> **TASK TO COMPLETE**: Below are the records. Retype, exactly, the lines from the first through the line with "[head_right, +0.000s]", and leave out the pictures.

Extracted records:
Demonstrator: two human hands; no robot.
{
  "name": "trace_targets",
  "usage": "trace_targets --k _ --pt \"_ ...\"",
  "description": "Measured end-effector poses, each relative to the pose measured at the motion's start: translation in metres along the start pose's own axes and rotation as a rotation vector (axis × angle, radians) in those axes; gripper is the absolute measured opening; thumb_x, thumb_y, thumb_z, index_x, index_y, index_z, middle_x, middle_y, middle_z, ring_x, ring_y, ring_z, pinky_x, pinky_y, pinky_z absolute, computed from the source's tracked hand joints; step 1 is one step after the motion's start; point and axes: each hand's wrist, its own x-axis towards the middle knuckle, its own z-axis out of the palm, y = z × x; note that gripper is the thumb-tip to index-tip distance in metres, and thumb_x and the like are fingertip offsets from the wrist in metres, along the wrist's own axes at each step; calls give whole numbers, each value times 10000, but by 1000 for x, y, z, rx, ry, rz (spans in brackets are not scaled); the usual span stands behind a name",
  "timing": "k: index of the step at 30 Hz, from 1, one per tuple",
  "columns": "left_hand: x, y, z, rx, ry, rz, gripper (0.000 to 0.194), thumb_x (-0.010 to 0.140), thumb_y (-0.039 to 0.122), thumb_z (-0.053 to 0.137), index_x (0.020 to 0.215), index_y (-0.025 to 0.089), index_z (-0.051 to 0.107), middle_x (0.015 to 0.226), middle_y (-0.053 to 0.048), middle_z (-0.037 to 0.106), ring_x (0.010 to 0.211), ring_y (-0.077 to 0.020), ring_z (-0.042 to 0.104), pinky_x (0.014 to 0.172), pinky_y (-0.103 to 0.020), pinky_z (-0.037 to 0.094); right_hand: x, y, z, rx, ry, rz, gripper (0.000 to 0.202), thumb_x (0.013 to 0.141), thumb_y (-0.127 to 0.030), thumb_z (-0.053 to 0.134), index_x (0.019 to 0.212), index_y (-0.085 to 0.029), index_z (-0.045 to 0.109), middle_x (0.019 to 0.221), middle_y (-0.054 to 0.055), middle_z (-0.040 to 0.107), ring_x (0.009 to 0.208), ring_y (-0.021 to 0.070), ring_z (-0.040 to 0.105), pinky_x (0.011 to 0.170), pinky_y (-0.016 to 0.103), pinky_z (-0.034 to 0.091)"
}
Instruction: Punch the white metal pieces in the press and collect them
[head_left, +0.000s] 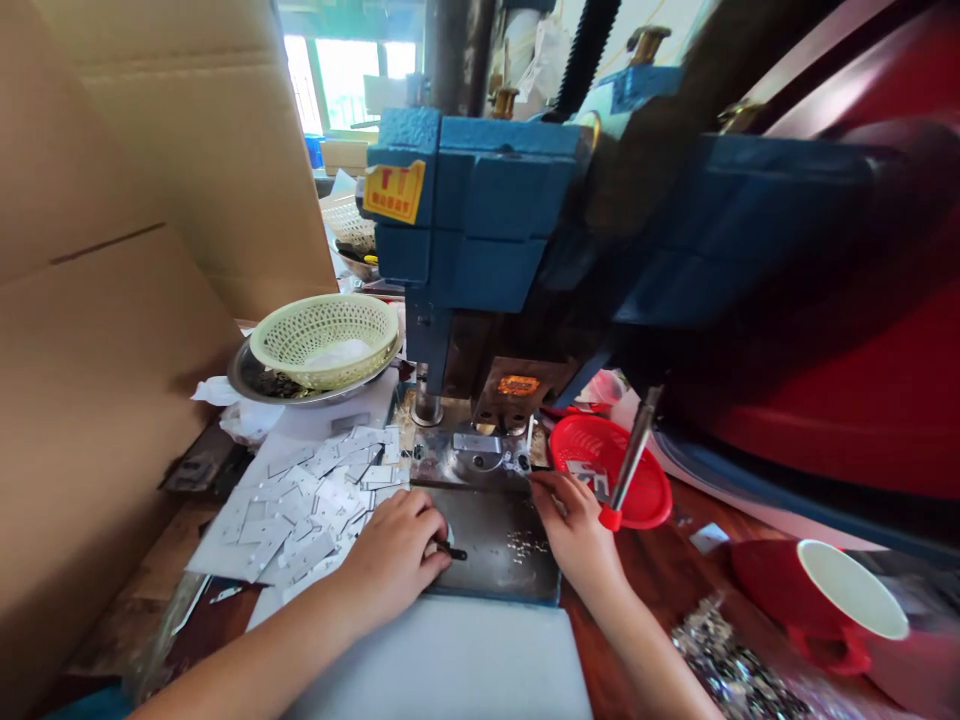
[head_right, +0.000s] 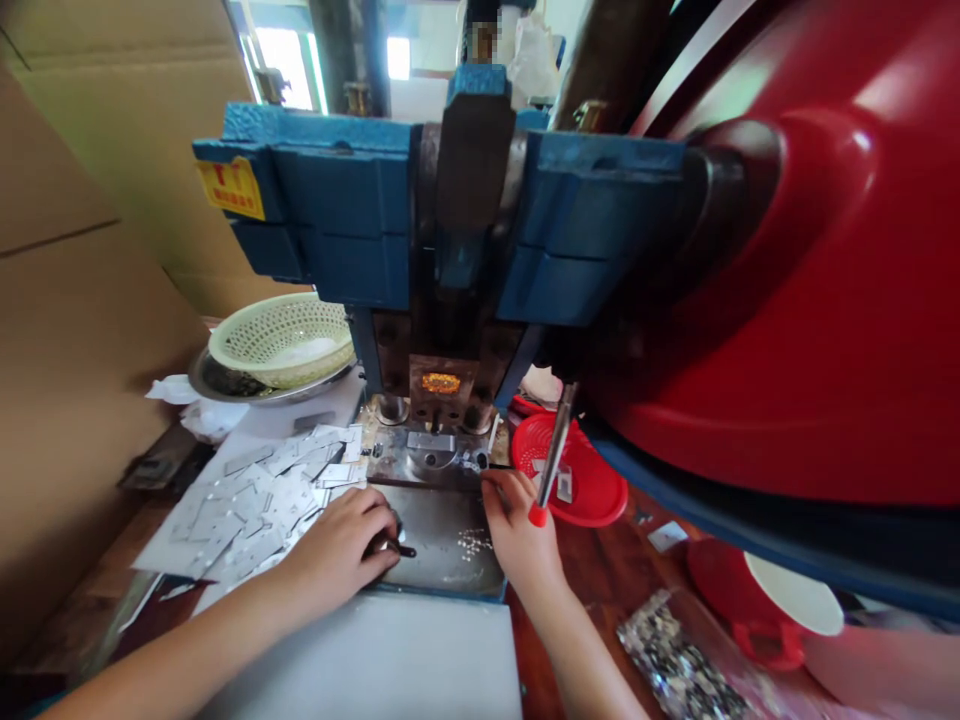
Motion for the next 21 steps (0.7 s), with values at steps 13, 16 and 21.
trace_targets --k 13,16,21 --pt "-3 3 16 -116 94 87 57 816 217 601 762 204 584 772 -2 635 768 -174 567 710 -302 412 -9 11 12 -343 -23 -315 237 914 -279 456 1013 -193 653 968 69 640 928 205 563 844 359 445" --pt "-3 0 18 -104 141 116 70 830 217 585 763 202 576 767 -5 634 750 -172 563 695 -299 416 -8 12 14 -323 -19 -311 227 916 -284 461 1024 -195 641 962 63 638 912 202 566 835 357 442" --pt "-4 -4 18 -135 213 135 59 851 211 552 813 214 598 790 -10 636 767 -172 571 709 -298 433 -7 11 14 -312 -19 -323 199 917 -254 459 894 -206 650 912 50 640 866 198 555 819 361 425"
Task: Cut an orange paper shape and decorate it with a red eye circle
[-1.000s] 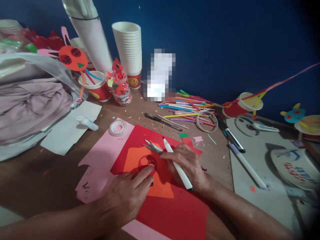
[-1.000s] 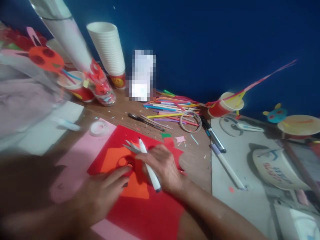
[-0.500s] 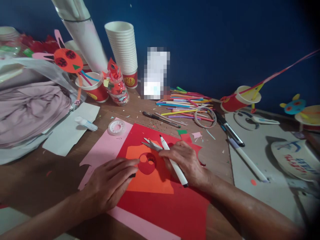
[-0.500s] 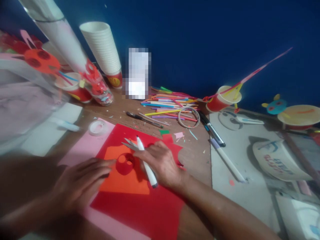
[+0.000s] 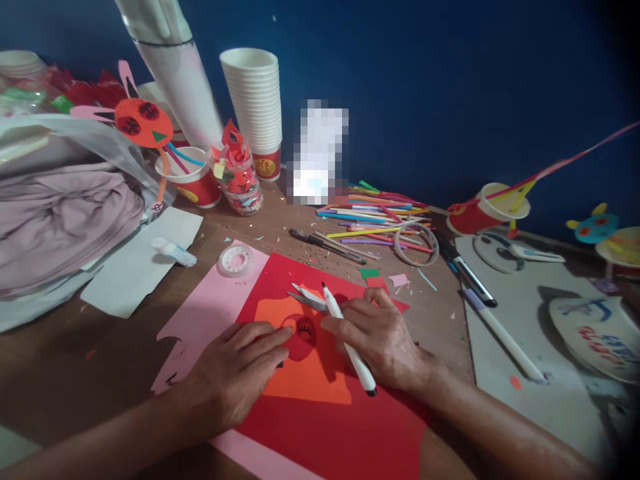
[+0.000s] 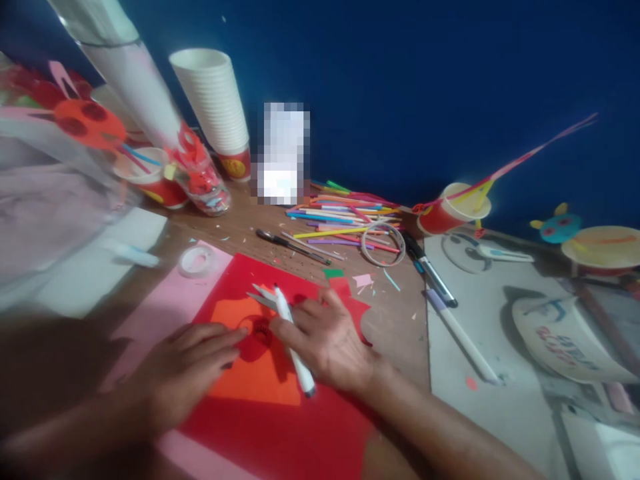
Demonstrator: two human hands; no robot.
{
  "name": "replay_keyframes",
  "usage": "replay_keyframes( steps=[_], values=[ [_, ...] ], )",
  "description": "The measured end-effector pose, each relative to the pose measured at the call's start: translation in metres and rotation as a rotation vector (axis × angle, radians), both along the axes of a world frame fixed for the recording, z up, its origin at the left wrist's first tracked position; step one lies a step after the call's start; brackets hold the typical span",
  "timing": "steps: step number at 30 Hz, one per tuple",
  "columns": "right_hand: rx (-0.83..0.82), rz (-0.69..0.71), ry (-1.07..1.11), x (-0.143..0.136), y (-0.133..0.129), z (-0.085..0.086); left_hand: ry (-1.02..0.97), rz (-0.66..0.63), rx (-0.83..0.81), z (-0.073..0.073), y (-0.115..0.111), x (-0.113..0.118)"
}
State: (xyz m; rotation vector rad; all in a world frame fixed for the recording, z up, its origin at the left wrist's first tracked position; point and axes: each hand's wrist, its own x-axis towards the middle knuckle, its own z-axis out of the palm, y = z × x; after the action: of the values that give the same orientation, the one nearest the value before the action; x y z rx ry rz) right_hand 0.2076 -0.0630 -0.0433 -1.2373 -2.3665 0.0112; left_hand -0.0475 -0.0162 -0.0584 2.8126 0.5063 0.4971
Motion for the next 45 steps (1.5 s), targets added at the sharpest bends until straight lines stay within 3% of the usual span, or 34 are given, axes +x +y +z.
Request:
replay_keyframes(
  steps=[7,12,19,26,31,37,45],
  values=[
    [-0.061,-0.07,0.035,-0.003,-0.001,-0.001,-0.001,0.0,0.079,0.001,0.0,-0.001],
    [-0.111,-0.107,0.22,-0.011,-0.001,0.006,-0.041,-0.022,0.087,0.006,0.002,-0.002],
    [-0.32,-0.097,0.489,-0.01,-0.001,0.016,-0.08,-0.006,0.052,0.005,-0.001,-0.002],
    [-0.609,-0.316,0.828,-0.02,-0.005,0.011,-0.052,0.016,-0.001,0.007,-0.004,-0.002],
    [-0.558,-0.346,0.797,-0.034,-0.003,0.008,-0.06,0.02,0.029,0.005,-0.006,-0.001],
    [-0.443,-0.287,0.678,-0.041,0.0,0.007,-0.089,0.01,0.012,-0.001,-0.006,-0.001],
    [-0.496,-0.25,0.67,-0.041,0.001,0.001,-0.063,-0.009,0.009,0.002,-0.006,-0.003]
  ],
)
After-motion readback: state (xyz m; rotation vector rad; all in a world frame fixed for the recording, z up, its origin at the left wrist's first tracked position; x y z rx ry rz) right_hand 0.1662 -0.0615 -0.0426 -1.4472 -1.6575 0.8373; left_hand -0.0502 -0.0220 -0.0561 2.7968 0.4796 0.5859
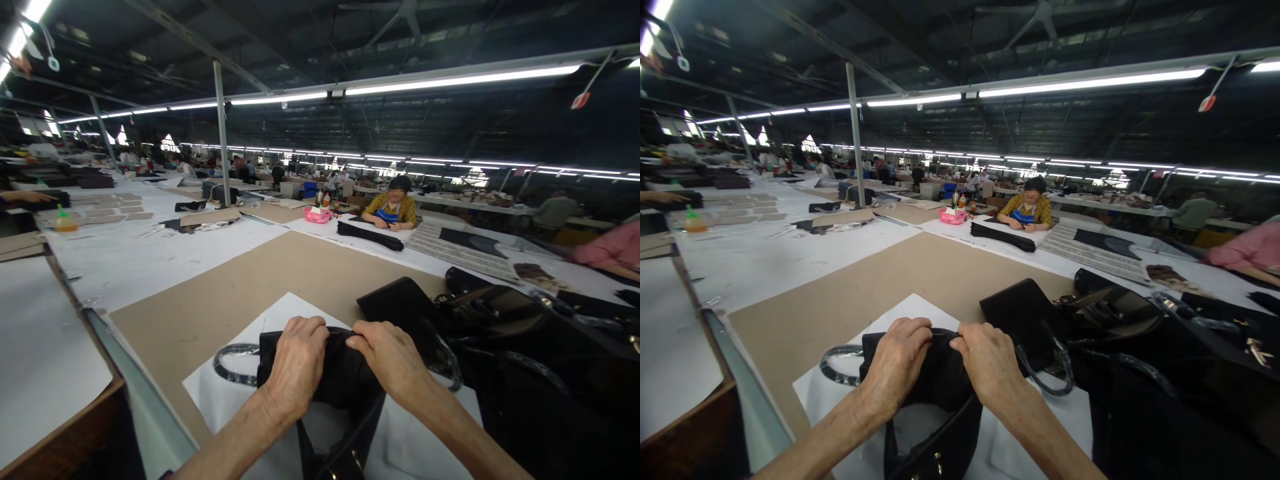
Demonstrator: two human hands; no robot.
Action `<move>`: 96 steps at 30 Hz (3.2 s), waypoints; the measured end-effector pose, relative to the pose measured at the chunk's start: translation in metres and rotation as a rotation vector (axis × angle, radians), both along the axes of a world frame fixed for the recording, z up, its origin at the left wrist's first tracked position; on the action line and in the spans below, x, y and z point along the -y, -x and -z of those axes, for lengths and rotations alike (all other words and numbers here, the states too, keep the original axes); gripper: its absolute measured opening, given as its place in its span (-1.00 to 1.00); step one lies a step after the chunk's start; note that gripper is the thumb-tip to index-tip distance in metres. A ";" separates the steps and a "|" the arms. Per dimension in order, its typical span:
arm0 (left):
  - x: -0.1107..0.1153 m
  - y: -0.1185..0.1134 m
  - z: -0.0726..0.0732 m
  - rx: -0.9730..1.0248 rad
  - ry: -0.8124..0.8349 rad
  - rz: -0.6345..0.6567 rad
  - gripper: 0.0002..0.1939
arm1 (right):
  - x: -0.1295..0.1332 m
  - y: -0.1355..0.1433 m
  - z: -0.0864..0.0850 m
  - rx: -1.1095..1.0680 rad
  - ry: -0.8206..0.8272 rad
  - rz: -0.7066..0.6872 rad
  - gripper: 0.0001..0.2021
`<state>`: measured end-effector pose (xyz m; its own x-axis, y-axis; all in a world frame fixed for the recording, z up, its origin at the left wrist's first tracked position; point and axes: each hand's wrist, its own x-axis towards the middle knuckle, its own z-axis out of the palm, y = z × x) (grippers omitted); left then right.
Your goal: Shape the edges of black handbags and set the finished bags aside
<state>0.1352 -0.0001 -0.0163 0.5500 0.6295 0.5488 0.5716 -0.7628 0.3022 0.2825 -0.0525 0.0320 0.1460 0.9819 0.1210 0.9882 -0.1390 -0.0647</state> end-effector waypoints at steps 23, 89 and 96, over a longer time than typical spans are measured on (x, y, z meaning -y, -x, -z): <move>-0.007 0.013 -0.003 0.019 0.046 0.247 -0.80 | 0.000 0.007 -0.004 0.094 0.052 -0.074 -0.86; -0.055 0.051 -0.028 0.161 1.106 0.318 -0.74 | -0.032 -0.006 -0.008 -0.554 0.229 -0.311 -0.74; -0.057 0.048 -0.025 0.146 1.001 0.327 -0.70 | -0.032 0.001 -0.012 -0.452 0.259 -0.259 -0.73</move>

> **TASK RESULT**:
Demonstrator: two human hands; no robot.
{
  "name": "trace_targets",
  "usage": "trace_targets --k _ --pt \"_ ...\"",
  "description": "Measured end-effector poses, each relative to the pose measured at the motion's start: translation in metres along the start pose's own axes and rotation as a rotation vector (axis × angle, radians) in those axes; gripper is the absolute measured opening; thumb_x, thumb_y, thumb_z, index_x, index_y, index_z, middle_x, middle_y, middle_z, ring_x, ring_y, ring_z, pinky_x, pinky_y, pinky_z absolute, computed from the source's tracked hand joints; step 1 is one step after the motion's start; point and axes: each hand's wrist, its own x-axis towards the middle knuckle, its own z-axis out of the palm, y = z × x; note that gripper is the thumb-tip to index-tip distance in metres, and thumb_x and the like are fingertip offsets from the wrist in metres, along the wrist's own axes at each step; calls give whole numbers, each value times 10000, but by 1000 for x, y, z, rx, ry, rz (spans in brackets are not scaled); the usual span stands behind a name",
  "timing": "k: index of the step at 30 Hz, from 1, one per tuple",
  "columns": "left_hand: x, y, z, rx, ry, rz, gripper (0.000 to 0.194), thumb_x (-0.010 to 0.140), thumb_y (-0.039 to 0.122), thumb_z (-0.053 to 0.137), index_x (0.020 to 0.215), index_y (-0.025 to 0.089), index_z (-0.051 to 0.107), middle_x (0.015 to 0.226), middle_y (-0.053 to 0.048), middle_z (-0.037 to 0.106), ring_x (0.010 to 0.211), ring_y (-0.077 to 0.020), ring_z (-0.042 to 0.104), pinky_x (0.014 to 0.172), pinky_y (-0.103 to 0.020), pinky_z (-0.037 to 0.094); right_hand: x, y, z, rx, ry, rz, gripper (0.000 to 0.202), thumb_x (0.013 to 0.141), thumb_y (-0.127 to 0.030), thumb_z (-0.053 to 0.134), index_x (0.019 to 0.212), index_y (-0.085 to 0.029), index_z (-0.045 to 0.109), middle_x (0.019 to 0.221), middle_y (-0.054 to 0.055), middle_z (-0.040 to 0.107), ring_x (0.009 to 0.208), ring_y (-0.021 to 0.070), ring_z (-0.040 to 0.105), pinky_x (0.011 to 0.170), pinky_y (-0.016 to 0.103), pinky_z (-0.034 to 0.091)"
}
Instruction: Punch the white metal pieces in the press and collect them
[head_left, +0.000s] 
[head_right, +0.000s] 

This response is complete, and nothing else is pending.